== What is needed ==
In the listing below, find each line that holds "camera" and list it.

== Input ==
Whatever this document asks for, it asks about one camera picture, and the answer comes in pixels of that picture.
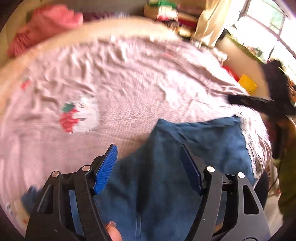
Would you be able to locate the yellow box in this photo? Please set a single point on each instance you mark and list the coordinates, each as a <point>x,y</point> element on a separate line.
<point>248,84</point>

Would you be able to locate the lilac cartoon print quilt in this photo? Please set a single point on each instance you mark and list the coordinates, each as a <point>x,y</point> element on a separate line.
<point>72,103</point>

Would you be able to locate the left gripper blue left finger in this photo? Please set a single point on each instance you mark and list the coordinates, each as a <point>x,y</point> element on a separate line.
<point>106,165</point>

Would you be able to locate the blue denim pants lace hem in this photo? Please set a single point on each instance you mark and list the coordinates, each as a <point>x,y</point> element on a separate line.
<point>148,194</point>

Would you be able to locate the cream curtain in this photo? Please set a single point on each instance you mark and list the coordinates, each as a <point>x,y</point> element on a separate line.
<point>214,18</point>

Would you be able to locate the stack of folded clothes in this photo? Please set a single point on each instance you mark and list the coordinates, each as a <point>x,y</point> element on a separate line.
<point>179,16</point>

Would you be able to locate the left hand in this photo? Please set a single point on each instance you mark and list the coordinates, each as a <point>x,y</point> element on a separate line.
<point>113,231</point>

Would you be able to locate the red bag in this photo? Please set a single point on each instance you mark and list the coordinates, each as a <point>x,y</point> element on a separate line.
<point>231,72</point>

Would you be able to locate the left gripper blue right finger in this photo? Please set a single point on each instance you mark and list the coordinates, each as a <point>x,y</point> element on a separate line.
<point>194,167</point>

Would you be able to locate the pink crumpled blanket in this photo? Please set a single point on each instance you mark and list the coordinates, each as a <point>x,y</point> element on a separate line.
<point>46,22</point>

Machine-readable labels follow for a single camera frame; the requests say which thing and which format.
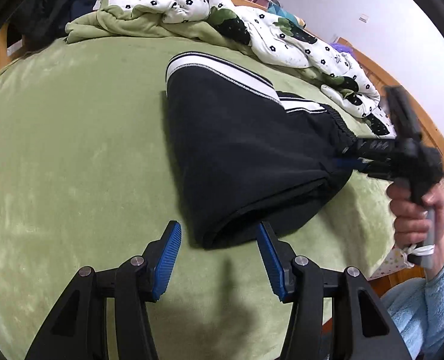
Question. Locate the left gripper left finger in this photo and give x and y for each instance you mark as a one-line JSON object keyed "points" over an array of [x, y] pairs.
{"points": [[76, 326]]}

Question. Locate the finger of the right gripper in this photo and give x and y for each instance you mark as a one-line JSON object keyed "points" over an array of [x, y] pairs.
{"points": [[373, 169], [371, 146]]}

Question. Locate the green fleece bed blanket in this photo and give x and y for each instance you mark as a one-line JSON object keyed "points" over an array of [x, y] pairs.
{"points": [[86, 180]]}

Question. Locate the black pants white stripe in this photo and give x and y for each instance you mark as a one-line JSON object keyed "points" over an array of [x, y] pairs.
{"points": [[248, 153]]}

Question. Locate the light blue sleeve forearm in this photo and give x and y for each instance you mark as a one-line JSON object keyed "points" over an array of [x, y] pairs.
{"points": [[416, 307]]}

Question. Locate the black jacket on footboard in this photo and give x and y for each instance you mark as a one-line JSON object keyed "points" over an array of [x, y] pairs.
{"points": [[38, 22]]}

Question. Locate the person's right hand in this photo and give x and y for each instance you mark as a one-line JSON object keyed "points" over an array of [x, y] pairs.
{"points": [[413, 221]]}

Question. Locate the white floral quilt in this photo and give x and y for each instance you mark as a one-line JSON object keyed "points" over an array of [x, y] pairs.
{"points": [[276, 40]]}

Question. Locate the teal patterned pillow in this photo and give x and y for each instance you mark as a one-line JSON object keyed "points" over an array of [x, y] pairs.
{"points": [[276, 9]]}

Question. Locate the purple plush item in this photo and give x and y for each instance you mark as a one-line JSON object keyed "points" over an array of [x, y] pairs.
{"points": [[342, 48]]}

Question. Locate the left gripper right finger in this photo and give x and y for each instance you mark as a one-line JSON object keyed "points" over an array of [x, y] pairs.
{"points": [[335, 315]]}

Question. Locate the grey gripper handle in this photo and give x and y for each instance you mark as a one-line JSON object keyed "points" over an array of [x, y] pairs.
{"points": [[421, 254]]}

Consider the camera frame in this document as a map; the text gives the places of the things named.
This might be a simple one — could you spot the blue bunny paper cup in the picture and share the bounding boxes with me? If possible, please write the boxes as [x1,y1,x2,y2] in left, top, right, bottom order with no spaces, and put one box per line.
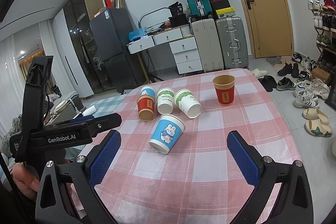
[149,114,185,154]

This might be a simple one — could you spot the lying red paper cup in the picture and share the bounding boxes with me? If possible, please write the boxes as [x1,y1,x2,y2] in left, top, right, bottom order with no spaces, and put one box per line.
[137,94,155,122]

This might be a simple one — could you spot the lying blue bunny cup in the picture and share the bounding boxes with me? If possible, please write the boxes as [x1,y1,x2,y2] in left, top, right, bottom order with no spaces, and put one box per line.
[141,86,156,99]

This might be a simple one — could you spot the white green paper cup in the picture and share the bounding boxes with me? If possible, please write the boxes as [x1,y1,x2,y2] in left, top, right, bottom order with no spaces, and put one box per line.
[174,89,202,119]
[157,88,175,115]

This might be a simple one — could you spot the upright red paper cup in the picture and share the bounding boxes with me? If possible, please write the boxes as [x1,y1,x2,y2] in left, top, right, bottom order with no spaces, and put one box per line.
[213,75,235,106]

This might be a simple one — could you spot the person's left hand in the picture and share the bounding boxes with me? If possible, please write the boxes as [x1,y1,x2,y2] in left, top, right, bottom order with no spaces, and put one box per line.
[12,163,40,200]

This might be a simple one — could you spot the teal checkered tablecloth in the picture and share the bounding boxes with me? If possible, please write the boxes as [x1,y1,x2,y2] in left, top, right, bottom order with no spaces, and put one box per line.
[86,94,126,118]

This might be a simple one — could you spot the beige green star slipper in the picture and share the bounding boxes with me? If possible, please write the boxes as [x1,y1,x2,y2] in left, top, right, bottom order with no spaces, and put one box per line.
[305,119,333,138]

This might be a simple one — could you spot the beige foam slipper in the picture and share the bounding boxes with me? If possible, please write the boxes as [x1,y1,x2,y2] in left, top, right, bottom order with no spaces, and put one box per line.
[302,108,329,124]

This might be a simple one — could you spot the white sneaker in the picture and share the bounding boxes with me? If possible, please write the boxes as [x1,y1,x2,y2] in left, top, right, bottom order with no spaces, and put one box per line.
[293,90,319,109]

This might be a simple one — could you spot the pink checkered tablecloth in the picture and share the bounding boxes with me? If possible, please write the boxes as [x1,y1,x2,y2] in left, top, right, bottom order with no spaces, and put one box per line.
[95,69,301,223]

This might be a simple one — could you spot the black slide sandals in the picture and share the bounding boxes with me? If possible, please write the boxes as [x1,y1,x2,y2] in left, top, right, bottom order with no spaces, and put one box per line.
[258,75,277,93]

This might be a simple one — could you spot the black refrigerator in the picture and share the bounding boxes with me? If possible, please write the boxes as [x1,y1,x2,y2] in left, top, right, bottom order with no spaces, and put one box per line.
[90,8,145,93]

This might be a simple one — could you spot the dark glass cabinet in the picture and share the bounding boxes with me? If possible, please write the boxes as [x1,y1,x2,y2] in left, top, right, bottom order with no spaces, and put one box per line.
[63,0,114,94]

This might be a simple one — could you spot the blue plastic bag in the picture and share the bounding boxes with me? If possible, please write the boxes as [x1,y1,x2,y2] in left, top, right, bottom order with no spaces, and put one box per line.
[128,27,147,42]

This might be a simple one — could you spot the white drawer desk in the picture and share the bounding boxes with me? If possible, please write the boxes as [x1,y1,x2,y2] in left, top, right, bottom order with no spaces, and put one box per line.
[127,25,203,75]

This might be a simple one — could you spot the silver grey suitcase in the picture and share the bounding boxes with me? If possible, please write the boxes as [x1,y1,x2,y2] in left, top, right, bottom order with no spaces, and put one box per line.
[216,16,249,69]

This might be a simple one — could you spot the beige suitcase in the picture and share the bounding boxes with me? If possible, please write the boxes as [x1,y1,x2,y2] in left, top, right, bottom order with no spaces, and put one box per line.
[191,19,224,72]

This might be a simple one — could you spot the shoe rack with shoes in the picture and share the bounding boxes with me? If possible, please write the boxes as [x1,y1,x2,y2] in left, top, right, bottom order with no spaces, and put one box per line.
[307,0,335,76]

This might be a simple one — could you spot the stack of shoe boxes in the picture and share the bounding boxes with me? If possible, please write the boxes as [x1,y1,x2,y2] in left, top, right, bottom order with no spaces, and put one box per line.
[206,0,235,19]

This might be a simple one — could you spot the wooden door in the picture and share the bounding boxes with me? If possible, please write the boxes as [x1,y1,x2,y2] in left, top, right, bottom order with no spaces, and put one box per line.
[241,0,293,58]

== Exercise output ==
Whatever this document asks for, it asks about one camera picture, and the answer comes in pixels of that picture.
Machine-readable labels follow for a single camera frame; the requests say which thing and which format.
Consider the camera frame in this document as a map; the text gives the places of the things named.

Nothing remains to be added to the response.